Material supplied =
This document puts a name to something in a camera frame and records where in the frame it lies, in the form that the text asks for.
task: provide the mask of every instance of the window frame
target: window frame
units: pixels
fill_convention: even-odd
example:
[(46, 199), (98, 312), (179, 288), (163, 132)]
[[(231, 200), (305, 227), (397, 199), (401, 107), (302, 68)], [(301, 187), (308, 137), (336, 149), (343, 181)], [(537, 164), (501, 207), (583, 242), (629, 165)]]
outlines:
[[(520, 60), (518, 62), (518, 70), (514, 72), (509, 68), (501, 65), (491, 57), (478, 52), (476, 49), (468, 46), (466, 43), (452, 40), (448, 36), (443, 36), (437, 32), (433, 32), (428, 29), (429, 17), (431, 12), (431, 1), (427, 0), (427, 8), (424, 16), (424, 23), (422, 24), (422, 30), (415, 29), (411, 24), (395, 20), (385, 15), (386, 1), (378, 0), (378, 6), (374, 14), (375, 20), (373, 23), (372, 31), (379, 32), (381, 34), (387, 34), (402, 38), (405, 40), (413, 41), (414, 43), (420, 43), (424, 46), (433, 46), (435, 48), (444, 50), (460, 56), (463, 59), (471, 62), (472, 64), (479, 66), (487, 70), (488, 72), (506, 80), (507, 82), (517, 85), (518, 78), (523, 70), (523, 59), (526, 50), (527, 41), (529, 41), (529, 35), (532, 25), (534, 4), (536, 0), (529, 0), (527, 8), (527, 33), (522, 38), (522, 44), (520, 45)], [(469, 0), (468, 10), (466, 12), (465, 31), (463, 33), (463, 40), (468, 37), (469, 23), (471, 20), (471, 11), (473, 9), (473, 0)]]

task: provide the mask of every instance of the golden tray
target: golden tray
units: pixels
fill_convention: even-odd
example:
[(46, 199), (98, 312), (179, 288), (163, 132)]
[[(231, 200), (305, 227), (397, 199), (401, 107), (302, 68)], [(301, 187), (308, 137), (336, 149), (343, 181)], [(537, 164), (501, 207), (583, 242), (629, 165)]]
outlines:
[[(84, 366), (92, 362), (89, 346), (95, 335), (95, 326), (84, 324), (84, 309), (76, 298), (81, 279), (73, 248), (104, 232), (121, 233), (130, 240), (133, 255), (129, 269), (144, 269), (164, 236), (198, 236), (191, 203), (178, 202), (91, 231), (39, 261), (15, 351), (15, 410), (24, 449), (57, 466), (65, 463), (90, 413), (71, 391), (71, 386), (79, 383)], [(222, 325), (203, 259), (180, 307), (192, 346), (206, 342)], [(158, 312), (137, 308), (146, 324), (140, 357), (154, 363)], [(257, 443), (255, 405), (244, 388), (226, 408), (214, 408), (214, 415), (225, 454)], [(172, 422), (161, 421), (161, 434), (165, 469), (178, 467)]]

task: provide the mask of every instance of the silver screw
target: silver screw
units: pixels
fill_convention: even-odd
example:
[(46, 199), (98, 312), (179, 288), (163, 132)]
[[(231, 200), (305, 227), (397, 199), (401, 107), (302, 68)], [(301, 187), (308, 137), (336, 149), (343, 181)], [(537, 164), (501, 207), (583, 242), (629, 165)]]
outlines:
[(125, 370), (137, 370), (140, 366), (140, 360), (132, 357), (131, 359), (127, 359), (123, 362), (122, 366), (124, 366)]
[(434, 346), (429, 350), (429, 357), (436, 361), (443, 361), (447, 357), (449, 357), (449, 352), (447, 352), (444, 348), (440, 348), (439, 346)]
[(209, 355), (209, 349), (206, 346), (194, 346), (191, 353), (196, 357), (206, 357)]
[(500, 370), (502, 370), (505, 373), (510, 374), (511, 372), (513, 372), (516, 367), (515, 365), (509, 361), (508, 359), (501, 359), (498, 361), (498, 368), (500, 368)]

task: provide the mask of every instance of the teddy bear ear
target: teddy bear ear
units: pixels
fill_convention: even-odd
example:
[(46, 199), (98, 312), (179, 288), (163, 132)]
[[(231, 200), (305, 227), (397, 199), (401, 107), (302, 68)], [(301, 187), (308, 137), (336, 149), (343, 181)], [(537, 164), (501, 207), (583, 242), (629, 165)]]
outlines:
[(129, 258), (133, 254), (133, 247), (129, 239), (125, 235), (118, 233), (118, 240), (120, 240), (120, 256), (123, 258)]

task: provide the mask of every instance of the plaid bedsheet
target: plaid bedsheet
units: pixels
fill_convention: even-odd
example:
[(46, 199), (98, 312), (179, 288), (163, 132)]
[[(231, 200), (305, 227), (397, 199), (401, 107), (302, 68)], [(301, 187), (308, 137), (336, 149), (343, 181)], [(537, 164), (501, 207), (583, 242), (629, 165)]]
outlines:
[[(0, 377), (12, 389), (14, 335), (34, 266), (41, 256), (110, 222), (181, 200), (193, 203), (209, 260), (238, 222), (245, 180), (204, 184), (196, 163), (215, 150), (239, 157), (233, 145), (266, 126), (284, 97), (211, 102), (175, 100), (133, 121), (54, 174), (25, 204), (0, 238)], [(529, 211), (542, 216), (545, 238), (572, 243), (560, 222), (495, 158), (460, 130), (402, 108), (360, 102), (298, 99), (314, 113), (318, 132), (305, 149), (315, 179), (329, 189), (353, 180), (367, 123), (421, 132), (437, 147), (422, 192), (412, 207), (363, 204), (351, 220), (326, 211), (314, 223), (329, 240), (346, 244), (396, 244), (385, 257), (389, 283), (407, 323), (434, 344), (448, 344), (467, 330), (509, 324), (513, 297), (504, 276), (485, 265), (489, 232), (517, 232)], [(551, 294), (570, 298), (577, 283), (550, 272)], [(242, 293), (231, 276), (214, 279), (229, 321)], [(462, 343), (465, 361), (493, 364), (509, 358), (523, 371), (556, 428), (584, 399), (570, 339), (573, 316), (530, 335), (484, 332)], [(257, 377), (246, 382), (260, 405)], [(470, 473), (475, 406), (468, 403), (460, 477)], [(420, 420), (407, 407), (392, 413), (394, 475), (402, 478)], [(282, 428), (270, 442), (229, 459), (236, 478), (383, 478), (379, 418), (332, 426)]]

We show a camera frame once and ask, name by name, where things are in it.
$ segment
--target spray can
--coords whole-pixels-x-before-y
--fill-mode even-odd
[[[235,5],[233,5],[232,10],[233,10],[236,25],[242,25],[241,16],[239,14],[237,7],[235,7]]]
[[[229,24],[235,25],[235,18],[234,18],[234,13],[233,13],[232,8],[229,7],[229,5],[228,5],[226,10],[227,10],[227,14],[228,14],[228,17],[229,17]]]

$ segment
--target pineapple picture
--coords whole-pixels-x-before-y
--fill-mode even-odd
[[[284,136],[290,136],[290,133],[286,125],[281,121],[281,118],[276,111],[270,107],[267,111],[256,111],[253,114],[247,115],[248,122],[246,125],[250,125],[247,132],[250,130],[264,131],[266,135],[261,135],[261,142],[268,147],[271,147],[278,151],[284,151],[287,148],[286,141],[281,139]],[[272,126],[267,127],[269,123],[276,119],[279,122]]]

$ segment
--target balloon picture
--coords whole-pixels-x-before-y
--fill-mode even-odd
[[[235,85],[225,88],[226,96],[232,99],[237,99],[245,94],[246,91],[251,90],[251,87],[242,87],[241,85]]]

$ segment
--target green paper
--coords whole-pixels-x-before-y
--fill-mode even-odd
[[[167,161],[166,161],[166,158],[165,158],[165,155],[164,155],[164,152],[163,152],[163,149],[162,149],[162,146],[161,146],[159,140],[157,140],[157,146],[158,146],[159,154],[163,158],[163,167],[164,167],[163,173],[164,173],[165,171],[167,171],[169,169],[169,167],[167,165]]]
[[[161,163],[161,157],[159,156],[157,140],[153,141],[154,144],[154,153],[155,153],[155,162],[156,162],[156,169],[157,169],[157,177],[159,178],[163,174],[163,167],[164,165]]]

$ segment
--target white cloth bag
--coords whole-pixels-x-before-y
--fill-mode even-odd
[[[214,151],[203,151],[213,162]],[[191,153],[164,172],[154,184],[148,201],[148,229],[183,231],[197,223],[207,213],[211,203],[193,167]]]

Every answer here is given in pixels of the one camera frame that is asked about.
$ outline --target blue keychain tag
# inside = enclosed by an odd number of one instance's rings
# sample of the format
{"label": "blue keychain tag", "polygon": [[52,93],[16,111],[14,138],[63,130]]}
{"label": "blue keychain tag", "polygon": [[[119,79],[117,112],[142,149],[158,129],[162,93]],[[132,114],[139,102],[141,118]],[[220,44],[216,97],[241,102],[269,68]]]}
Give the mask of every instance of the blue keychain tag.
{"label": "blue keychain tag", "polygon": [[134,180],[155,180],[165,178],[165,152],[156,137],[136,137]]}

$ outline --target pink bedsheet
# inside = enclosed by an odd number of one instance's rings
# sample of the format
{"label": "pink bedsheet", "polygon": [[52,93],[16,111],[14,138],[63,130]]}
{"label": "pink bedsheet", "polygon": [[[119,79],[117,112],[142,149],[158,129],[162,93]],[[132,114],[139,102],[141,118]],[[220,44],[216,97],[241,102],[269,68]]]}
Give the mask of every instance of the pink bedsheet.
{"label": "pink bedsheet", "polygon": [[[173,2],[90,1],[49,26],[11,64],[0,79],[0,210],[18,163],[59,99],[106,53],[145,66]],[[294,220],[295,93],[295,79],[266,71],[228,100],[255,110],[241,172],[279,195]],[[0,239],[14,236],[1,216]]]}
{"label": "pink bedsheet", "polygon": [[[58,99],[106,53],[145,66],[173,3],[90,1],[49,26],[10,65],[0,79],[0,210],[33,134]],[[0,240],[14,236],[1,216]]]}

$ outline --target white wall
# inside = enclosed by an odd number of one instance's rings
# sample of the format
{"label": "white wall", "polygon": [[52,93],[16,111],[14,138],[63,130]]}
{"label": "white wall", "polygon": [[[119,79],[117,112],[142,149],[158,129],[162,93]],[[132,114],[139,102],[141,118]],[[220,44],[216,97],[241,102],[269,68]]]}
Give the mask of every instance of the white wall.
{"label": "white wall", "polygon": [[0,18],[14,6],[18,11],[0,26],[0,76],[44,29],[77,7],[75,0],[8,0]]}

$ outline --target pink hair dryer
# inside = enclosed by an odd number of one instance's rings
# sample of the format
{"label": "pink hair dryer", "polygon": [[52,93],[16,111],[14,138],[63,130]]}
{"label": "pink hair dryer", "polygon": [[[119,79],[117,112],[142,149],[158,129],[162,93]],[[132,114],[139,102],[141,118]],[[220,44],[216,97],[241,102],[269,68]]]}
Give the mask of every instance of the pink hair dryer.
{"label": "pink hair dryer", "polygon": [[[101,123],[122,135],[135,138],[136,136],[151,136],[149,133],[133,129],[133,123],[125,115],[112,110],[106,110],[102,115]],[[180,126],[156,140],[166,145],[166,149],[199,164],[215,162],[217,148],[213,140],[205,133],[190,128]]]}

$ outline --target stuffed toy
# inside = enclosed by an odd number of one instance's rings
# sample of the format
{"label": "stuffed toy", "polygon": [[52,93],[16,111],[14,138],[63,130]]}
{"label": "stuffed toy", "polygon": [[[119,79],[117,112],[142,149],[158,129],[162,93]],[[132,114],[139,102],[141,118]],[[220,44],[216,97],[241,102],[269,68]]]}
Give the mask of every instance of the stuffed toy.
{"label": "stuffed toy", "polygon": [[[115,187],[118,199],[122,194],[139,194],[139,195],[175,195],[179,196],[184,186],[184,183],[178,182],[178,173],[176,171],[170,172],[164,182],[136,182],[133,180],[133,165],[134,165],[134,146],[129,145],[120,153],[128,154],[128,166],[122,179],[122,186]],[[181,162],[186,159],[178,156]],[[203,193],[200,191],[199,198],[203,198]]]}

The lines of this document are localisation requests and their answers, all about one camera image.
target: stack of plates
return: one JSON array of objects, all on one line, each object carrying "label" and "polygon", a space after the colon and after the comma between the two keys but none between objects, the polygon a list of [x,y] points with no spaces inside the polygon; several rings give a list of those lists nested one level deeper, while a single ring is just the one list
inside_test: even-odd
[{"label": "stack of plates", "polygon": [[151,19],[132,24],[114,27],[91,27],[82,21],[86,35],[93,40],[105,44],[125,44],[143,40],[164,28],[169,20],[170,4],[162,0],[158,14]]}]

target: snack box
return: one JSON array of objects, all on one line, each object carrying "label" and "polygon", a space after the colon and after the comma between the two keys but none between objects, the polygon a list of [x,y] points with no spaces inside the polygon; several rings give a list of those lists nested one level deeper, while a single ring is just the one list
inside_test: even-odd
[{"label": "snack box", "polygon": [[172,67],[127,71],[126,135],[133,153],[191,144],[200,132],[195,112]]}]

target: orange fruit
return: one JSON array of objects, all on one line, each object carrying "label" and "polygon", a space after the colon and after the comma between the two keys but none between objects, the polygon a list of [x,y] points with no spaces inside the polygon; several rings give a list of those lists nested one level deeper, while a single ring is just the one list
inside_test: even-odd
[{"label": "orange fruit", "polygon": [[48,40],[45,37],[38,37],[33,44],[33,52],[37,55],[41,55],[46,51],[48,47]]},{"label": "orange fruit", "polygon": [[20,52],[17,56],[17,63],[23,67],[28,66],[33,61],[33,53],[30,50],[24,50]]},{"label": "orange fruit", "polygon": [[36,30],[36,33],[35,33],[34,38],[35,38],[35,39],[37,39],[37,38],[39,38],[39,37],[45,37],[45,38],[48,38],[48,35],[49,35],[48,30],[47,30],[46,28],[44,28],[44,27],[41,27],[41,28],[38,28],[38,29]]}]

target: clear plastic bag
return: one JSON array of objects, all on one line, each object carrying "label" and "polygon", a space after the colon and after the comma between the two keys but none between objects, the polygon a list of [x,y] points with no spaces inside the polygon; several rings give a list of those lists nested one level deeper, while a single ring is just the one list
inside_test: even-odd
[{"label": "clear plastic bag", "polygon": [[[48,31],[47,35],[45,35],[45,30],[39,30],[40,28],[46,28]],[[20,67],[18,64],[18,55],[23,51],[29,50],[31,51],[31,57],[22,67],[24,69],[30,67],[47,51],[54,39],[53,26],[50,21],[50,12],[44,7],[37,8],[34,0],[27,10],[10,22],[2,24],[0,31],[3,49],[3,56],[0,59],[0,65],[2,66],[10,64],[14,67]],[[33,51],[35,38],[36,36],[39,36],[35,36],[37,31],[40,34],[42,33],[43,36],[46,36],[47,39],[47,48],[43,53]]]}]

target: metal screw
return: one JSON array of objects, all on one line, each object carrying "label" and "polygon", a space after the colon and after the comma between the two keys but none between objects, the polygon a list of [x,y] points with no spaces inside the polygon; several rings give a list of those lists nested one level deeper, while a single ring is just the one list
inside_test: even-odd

Requirement = Count how many lines in the material above hold the word "screw", then write the number and nothing more.

Answer to this exercise = 3